Estudo mostra melhora na qualidade de vida
O Relatório Nacional de Monitoramento, elaborado pelo Grupo Brasileiro de Estudos de Fibrose Cística, revelou que o uso do Trikafta também reduziu em até 91,6% a necessidade de oxigenoterapia domiciliar entre os pacientes.
O levantamento apontou ainda uma redução de até 90% nos transplantes pulmonares após a incorporação da terapia, além da diminuição dos ciclos de inflamação e infecção, redução de 66,7% no uso de antibióticos sistêmicos , melhora média de 10 a 14 pontos na função pulmonar e benefícios consistentes no estado nutricional dos pacientes.
Pesquisa acompanhou pacientes durante um ano
O estudo de vida real foi realizado ao longo de 12 meses e acompanhou 647 pacientes , entre crianças, adolescentes e adultos, que utilizam a terapia tripla moduladora composta por elexacaftor, tezacaftor e ivacaftor (Trikafta) .
O monitoramento ocorreu em 39 Centros de Referência distribuídos pelo país. Entre os resultados observados está a redução dos níveis de cloreto no suor , considerado um dos principais biomarcadores da fibrose cística. A melhora foi associada ao aumento da qualidade de vida e ao desempenho físico e respiratório dos pacientes.

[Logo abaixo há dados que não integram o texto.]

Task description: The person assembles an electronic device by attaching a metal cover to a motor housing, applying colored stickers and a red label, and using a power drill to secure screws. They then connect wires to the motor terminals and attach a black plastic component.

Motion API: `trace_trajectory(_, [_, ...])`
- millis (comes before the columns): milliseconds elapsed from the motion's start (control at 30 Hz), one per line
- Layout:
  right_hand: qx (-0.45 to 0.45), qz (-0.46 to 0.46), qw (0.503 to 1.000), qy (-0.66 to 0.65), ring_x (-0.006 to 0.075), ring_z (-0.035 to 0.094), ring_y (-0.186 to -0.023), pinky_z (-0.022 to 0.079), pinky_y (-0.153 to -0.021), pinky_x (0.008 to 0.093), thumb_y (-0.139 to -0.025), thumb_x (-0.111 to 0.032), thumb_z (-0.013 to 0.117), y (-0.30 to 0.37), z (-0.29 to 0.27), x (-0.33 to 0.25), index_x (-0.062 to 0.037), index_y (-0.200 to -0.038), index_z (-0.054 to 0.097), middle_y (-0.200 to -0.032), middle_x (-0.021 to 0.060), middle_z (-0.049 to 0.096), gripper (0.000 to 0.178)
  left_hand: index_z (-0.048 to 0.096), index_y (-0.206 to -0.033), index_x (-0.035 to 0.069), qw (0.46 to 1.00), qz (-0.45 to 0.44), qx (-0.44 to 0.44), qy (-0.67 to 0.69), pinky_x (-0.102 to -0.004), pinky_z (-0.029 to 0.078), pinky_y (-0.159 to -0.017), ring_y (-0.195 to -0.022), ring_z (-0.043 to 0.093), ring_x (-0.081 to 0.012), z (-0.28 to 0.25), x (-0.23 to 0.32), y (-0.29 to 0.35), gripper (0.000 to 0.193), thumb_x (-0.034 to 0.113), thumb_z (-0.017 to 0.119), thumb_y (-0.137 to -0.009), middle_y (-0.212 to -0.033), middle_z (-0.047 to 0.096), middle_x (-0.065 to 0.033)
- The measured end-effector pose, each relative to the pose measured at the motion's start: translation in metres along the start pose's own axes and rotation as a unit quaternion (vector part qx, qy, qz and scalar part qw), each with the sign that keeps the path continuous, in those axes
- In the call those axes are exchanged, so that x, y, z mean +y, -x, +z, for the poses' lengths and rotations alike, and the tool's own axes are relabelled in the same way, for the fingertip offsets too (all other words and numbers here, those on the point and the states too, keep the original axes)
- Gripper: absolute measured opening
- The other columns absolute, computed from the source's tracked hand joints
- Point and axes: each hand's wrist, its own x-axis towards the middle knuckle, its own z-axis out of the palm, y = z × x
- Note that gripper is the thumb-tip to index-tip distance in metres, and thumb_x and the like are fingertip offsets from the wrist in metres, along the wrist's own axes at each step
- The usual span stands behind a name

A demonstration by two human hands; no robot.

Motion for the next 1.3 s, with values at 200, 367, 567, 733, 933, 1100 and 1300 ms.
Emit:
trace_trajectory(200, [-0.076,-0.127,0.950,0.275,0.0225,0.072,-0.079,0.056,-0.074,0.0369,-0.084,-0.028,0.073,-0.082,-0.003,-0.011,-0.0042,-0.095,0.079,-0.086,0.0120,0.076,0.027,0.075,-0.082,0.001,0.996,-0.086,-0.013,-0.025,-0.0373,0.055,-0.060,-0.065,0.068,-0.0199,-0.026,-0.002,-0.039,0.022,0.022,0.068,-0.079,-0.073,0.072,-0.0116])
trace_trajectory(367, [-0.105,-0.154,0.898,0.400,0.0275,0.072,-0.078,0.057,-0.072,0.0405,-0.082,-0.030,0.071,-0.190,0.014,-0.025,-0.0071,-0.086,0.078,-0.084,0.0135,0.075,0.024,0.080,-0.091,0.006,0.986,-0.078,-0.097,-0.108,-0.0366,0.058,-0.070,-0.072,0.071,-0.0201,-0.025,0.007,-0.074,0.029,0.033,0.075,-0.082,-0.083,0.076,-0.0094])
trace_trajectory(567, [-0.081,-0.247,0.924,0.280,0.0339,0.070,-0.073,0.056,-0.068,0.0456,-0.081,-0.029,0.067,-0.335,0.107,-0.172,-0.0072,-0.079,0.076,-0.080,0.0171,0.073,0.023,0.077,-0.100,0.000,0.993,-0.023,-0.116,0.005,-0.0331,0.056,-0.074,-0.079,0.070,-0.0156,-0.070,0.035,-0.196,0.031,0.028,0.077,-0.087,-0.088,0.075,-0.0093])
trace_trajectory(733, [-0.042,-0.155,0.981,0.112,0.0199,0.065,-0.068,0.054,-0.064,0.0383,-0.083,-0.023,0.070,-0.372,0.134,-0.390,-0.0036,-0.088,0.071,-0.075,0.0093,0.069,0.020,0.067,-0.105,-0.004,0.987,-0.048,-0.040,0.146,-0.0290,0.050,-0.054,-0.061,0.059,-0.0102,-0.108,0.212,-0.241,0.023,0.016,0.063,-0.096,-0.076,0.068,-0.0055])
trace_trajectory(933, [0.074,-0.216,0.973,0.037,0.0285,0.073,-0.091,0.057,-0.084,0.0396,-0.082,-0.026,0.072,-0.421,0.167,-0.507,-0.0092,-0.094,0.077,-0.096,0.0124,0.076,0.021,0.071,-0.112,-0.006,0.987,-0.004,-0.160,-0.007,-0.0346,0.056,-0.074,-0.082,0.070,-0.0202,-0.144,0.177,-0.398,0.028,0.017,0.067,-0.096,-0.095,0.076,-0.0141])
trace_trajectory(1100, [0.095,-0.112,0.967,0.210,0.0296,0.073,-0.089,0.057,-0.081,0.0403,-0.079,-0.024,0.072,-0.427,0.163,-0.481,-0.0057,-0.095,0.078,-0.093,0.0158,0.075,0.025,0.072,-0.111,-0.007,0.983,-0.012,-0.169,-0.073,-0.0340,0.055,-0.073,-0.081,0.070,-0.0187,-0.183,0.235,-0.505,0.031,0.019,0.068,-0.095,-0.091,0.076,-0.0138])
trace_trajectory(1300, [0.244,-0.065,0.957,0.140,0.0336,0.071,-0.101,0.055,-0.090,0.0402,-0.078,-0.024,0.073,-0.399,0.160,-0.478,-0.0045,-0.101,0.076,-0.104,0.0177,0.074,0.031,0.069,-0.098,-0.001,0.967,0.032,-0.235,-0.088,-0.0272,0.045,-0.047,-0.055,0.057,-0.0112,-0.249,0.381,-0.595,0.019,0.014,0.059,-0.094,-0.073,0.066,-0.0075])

O que é a fibrose cística?
A fibrose cística é uma doença genética hereditária rara que provoca a produção de um muco espesso e viscoso, comprometendo principalmente os pulmões e o sistema digestivo. Entre os principais sintomas estão tosse persistente, infecções respiratórias frequentes, dificuldade para ganhar peso e alterações na digestão dos alimentos.
No SUS, o atendimento é realizado na atenção especializada, por meio de 128 centros de referência habilitados em todo o Brasil. O diagnóstico começa ainda nos primeiros dias de vida, por meio do teste do pezinho, seguido por acompanhamento multiprofissional e tratamento especializado.

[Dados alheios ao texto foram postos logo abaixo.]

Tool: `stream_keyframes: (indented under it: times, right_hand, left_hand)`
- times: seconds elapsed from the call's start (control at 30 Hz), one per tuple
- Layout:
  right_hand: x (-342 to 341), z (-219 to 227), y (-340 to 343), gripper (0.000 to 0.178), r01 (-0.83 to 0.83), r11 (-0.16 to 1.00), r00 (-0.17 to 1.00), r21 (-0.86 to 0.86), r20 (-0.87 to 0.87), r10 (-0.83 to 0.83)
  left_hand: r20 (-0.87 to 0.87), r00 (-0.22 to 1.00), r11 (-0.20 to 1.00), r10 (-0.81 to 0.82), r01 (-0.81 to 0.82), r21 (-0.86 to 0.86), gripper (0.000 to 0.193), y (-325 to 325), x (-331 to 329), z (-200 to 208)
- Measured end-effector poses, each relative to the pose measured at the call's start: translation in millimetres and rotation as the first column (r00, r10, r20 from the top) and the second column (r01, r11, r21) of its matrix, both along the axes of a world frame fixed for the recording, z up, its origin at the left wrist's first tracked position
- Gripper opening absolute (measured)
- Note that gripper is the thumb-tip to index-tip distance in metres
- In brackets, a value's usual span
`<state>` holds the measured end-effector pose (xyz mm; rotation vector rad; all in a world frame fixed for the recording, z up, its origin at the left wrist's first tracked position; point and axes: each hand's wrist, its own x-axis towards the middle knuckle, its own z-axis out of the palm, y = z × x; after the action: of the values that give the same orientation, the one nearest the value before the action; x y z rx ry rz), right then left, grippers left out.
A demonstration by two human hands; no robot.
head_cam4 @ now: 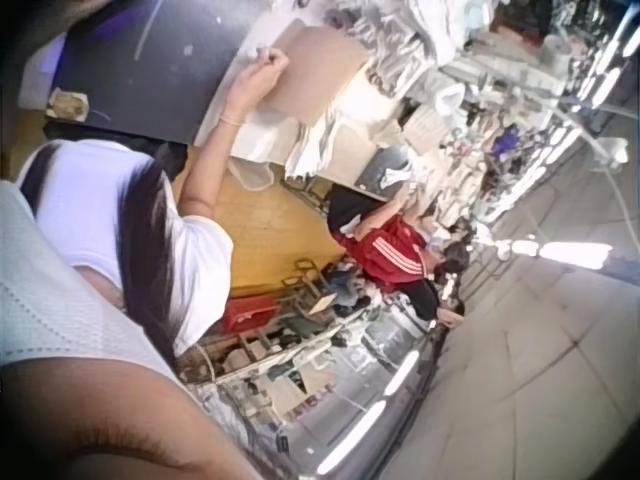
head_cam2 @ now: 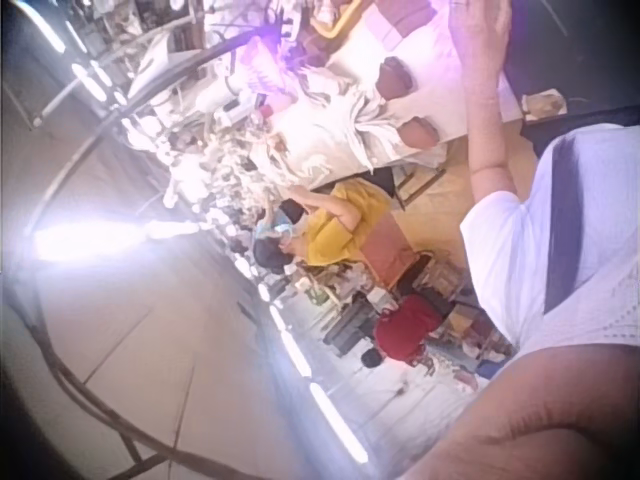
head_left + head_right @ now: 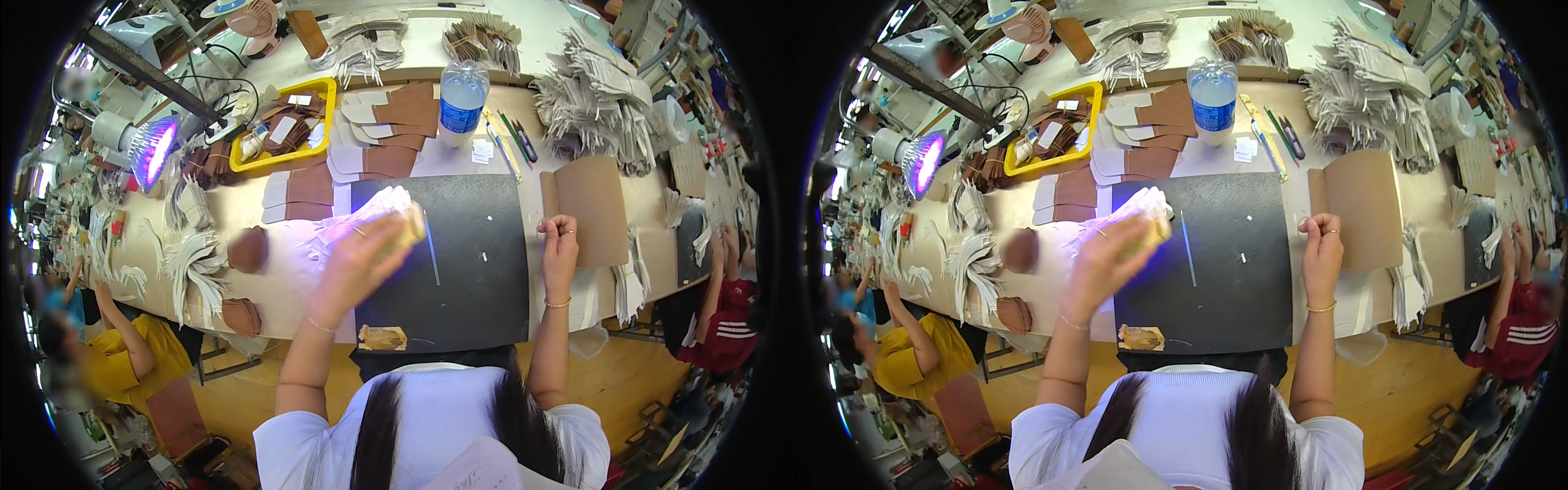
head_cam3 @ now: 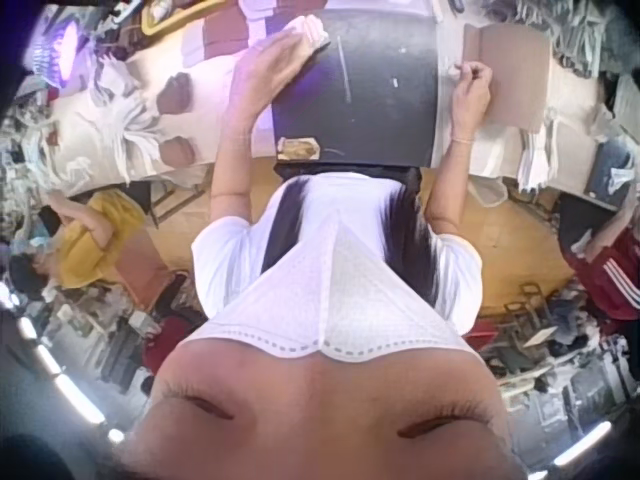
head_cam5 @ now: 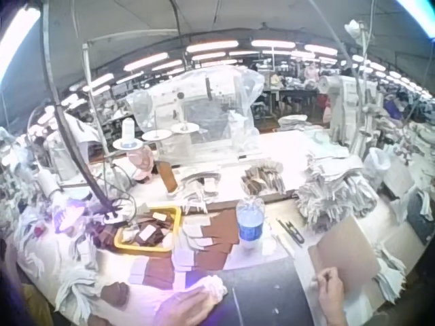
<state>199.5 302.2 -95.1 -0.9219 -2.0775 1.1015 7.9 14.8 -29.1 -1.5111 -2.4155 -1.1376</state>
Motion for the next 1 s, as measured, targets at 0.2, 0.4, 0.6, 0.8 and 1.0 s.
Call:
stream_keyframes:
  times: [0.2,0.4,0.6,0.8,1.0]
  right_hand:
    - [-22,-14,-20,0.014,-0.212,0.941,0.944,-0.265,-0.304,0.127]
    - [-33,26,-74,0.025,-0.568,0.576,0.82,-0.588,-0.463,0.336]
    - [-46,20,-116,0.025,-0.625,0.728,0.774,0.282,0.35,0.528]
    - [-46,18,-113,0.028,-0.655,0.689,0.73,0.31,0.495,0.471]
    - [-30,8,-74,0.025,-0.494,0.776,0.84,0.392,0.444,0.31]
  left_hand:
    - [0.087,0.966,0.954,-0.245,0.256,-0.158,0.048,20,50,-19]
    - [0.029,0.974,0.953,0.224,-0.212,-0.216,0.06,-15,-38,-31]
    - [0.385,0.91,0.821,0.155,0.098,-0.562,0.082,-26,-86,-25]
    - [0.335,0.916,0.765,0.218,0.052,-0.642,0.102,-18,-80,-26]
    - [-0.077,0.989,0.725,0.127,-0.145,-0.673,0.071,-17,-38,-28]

Como funciona a oferta do Trikafta no SUS
Os pacientes podem retirar o medicamento nas farmácias de alto custo dos estados mediante apresentação de receita médica emitida e carimbada por um especialista. O tratamento é realizado em casa, por via oral, conforme as diretrizes clínicas estabelecidas para cada paciente.

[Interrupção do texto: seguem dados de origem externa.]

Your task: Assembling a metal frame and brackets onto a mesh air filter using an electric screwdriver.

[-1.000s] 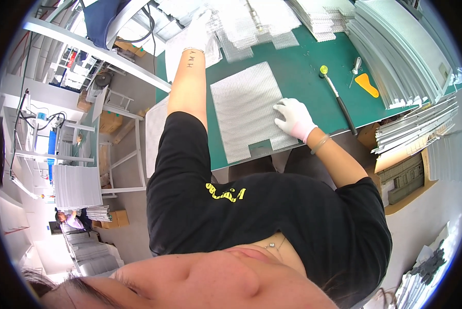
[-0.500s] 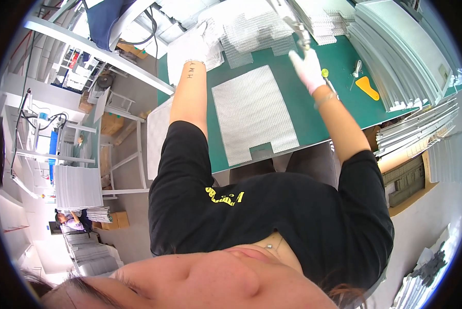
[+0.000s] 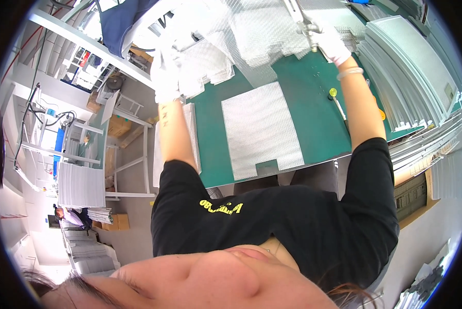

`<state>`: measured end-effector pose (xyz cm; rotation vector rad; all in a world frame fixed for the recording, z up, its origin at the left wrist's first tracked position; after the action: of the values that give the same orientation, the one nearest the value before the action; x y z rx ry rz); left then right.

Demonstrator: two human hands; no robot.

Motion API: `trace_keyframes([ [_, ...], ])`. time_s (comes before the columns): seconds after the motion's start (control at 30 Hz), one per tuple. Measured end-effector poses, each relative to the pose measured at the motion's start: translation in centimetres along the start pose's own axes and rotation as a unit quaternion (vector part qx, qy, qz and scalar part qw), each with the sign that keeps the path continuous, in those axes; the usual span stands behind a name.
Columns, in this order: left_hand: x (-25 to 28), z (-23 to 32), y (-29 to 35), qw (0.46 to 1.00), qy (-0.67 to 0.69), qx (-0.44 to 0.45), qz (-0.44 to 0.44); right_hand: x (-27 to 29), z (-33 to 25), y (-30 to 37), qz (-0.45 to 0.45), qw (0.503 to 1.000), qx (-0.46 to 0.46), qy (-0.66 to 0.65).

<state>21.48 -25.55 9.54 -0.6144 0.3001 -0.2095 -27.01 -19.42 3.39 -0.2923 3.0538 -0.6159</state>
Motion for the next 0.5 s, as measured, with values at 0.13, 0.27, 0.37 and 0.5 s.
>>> trace_keyframes([
  [0.13,-0.7,4.1,2.6,0.957,0.267,0.01,0.113,3.5,-0.6,5.4,0.091,0.985,-0.115,0.087],
  [0.27,8.5,8.2,6.4,0.928,0.345,0.063,0.127,0.3,-3.0,5.3,0.015,0.993,-0.08,0.085],
  [0.37,10.2,11.0,10.0,0.986,0.142,-0.002,0.09,-2.1,-4.6,6.4,-0.082,0.988,-0.133,0.007],
  [0.5,10.7,14.6,14.1,0.95,0.29,-0.085,0.077,-2.2,-3.9,7.2,-0.084,0.983,-0.166,0.003],
])
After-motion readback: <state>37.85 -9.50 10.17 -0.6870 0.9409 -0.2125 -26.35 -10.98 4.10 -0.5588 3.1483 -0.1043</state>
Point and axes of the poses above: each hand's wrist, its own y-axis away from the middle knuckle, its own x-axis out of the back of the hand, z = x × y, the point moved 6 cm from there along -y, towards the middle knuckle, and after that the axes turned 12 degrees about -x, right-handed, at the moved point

Até o momento, o Ministério da Saúde já distribuiu mais de 6 milhões de unidades do Trikafta aos estados, responsáveis pelo repasse aos municípios. O investimento federal na aquisição do medicamento já soma R$ 2,8 bilhões .
Quem pode receber o medicamento
O Trikafta foi incorporado ao SUS em 2023 para pacientes com seis anos ou mais que apresentem pelo menos uma mutação F508del no gene CFTR , localizado no cromossomo 7.
Esse gene é responsável pela produção de uma proteína que regula a passagem de sal e água pelas células. Alterações nessa estrutura impedem o funcionamento adequado do organismo, tornando as secreções mais espessas e favorecendo o surgimento de sintomas como pneumonias recorrentes, tosse crônica, dificuldade para ganhar peso e estatura, além de episódios de diarreia.